From guest blogger, Tim.
I’ve been thinking about personal identity and how we determine the continuity of an individual person’s existence. The mind theory and the body theory seem unsatisfactory to me.
One interpretation of the body theory claims that I am the same person over time if my body is the same body over time. But our bodies change. The cells that make up my body are constantly changing. That the body changes doesn’t show enough to dismiss the theory however. The body theorist could claim that the body only has to be numerically identical. Certain thought experiments show that the body theory is inconclusive, at best. Consider the teleporter example, in which my body is teleported between two points. As the process goes, my body is scanned and destroyed at point A. Then my body is reconstructed exactly at point B. Can we claim that, for the brief period after my body is destroyed and before it is reconstructed, that I cease to exist?
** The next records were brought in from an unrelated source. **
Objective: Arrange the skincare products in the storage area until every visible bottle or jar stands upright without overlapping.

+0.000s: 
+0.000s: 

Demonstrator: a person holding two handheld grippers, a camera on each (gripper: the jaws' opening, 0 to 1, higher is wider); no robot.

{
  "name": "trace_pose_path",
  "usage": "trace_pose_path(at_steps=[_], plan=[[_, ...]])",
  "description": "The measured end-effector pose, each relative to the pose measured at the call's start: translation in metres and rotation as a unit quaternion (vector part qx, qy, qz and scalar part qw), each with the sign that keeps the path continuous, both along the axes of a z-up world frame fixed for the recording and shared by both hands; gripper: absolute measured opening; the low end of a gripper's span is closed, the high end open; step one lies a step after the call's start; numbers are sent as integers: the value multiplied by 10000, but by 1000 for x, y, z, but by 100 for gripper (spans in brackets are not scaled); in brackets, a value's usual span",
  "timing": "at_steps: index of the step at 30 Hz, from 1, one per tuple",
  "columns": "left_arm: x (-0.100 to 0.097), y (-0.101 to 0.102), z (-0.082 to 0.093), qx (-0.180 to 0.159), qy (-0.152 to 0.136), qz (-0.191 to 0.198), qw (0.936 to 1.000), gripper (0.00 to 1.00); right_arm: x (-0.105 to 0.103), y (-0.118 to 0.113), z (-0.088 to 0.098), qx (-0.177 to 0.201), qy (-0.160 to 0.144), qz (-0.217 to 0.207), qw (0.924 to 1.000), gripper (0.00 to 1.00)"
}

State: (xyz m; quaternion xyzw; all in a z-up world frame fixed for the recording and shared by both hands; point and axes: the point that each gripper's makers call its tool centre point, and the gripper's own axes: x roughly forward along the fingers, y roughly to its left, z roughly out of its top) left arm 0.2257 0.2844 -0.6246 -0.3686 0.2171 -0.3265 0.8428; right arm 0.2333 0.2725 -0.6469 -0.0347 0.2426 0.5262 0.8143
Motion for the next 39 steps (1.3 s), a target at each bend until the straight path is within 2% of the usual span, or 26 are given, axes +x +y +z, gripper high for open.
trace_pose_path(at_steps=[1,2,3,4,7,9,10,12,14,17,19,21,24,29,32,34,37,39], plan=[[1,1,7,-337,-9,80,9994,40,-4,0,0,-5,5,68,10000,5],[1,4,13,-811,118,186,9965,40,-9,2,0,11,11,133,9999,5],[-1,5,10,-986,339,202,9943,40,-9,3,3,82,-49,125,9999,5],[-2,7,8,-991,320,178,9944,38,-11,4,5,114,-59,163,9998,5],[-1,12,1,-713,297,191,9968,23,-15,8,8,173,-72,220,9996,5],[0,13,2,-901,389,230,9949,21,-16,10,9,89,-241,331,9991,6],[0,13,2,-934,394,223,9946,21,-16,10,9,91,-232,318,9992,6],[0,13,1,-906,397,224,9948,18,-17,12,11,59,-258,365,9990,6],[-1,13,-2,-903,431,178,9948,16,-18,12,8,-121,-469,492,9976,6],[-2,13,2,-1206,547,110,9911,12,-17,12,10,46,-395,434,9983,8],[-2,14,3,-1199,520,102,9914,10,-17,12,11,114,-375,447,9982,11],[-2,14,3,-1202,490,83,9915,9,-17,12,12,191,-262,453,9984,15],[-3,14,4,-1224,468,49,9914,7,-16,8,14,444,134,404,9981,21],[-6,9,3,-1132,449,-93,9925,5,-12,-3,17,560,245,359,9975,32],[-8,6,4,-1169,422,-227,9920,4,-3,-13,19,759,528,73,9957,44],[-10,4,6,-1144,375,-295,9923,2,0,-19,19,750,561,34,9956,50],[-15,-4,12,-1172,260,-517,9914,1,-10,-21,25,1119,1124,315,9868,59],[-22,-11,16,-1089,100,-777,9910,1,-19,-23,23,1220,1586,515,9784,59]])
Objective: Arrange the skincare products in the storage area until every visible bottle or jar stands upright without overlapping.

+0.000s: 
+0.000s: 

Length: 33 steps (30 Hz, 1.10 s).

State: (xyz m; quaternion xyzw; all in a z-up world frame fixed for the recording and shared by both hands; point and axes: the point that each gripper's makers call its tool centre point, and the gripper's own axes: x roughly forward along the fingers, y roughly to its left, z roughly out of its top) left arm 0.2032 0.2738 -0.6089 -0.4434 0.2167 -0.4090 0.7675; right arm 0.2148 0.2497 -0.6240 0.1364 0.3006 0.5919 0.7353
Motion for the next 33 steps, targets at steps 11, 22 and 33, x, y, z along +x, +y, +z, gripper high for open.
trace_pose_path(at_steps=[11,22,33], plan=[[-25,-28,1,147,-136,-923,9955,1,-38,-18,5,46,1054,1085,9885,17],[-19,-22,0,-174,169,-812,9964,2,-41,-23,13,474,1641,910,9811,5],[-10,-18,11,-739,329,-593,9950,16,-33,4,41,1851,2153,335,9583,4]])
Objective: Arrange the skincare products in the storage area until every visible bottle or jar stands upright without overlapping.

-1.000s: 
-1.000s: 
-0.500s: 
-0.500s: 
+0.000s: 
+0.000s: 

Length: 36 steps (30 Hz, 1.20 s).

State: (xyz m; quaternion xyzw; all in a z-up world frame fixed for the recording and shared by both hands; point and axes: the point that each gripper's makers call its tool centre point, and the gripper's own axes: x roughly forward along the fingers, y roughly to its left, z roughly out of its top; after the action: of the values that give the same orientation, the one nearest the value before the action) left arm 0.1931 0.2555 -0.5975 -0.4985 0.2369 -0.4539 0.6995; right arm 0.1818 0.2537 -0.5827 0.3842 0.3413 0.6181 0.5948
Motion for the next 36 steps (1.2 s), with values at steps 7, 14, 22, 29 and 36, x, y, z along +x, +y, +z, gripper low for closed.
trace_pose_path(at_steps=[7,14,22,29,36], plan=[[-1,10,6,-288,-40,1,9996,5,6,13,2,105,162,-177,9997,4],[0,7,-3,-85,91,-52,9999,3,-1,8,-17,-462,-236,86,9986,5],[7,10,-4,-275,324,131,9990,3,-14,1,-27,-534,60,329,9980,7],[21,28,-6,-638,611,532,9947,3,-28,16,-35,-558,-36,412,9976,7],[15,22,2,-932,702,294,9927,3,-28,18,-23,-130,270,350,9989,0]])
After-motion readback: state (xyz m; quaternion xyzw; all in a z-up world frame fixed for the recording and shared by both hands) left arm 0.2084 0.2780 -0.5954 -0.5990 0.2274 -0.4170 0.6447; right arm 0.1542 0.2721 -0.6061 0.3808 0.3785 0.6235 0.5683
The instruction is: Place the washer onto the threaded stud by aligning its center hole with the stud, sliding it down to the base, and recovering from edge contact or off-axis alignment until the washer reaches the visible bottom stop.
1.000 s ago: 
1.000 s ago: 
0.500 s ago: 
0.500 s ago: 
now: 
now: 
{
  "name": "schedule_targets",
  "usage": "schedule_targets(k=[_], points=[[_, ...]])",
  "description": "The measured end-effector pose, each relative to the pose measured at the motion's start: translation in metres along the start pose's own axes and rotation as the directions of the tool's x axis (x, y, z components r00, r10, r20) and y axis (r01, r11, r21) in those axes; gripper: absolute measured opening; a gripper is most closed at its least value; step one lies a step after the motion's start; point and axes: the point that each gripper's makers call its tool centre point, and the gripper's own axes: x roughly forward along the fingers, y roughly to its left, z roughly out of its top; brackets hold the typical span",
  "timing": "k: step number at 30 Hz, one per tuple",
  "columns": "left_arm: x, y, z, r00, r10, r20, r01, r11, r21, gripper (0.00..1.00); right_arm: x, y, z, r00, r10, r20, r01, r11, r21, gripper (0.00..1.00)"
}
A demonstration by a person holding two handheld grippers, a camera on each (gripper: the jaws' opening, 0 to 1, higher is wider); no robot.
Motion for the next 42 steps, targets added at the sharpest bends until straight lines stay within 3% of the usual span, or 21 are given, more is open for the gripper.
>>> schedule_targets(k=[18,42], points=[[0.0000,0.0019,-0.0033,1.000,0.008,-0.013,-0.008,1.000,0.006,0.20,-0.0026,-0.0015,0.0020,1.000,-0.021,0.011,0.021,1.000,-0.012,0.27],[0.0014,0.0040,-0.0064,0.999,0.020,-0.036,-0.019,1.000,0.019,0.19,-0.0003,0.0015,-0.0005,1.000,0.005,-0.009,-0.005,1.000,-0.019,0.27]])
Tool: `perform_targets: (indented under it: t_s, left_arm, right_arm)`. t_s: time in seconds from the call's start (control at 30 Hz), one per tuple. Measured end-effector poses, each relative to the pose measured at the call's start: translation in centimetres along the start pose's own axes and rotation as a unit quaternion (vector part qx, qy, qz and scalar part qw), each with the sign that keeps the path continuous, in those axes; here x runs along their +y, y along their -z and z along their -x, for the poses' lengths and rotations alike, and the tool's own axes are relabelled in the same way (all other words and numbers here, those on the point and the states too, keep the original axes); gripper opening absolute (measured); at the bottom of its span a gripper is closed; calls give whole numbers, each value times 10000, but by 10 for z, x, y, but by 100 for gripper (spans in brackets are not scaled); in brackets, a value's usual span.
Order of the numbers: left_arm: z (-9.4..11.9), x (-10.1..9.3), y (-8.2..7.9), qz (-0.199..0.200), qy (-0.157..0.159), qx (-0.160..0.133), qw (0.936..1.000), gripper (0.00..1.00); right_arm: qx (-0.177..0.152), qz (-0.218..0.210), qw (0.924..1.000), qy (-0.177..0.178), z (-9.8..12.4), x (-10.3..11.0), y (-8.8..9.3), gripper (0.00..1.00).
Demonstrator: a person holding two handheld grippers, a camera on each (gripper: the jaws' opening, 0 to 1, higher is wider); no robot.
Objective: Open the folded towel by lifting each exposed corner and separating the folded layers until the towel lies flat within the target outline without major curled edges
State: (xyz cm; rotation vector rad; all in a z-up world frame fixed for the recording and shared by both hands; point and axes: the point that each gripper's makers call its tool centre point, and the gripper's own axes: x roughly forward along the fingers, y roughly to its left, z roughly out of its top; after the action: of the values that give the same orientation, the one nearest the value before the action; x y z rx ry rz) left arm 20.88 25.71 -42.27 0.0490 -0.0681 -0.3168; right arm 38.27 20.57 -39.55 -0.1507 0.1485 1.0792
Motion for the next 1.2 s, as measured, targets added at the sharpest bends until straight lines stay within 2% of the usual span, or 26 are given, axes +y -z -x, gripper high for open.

The mind theory encounters similar problems. John Locke holds a view that personal continuity is dependent on memory. I am the same person over time if I can reflect on these memories. An objection to this and broader mind theories when considering a person with amnesia. Assume that the person has no previous memories and none of their previous thoughts persist. The mind theorist would have to say that the person prior to developing the amnesia no longer exists and the person after just pops into to existence. If the amnesia is reversed, the original person would come back into existence.
These are just a few objections to these theories, but I think they highlight some concerns one might have with the theories. If we find these theories unsatisfactory, then we only have two options. We can accept that there is no personal continuity and that there is no self, or we must define personal identity in a different way. This could be a soul theory or a theory that combines the mind and body theories.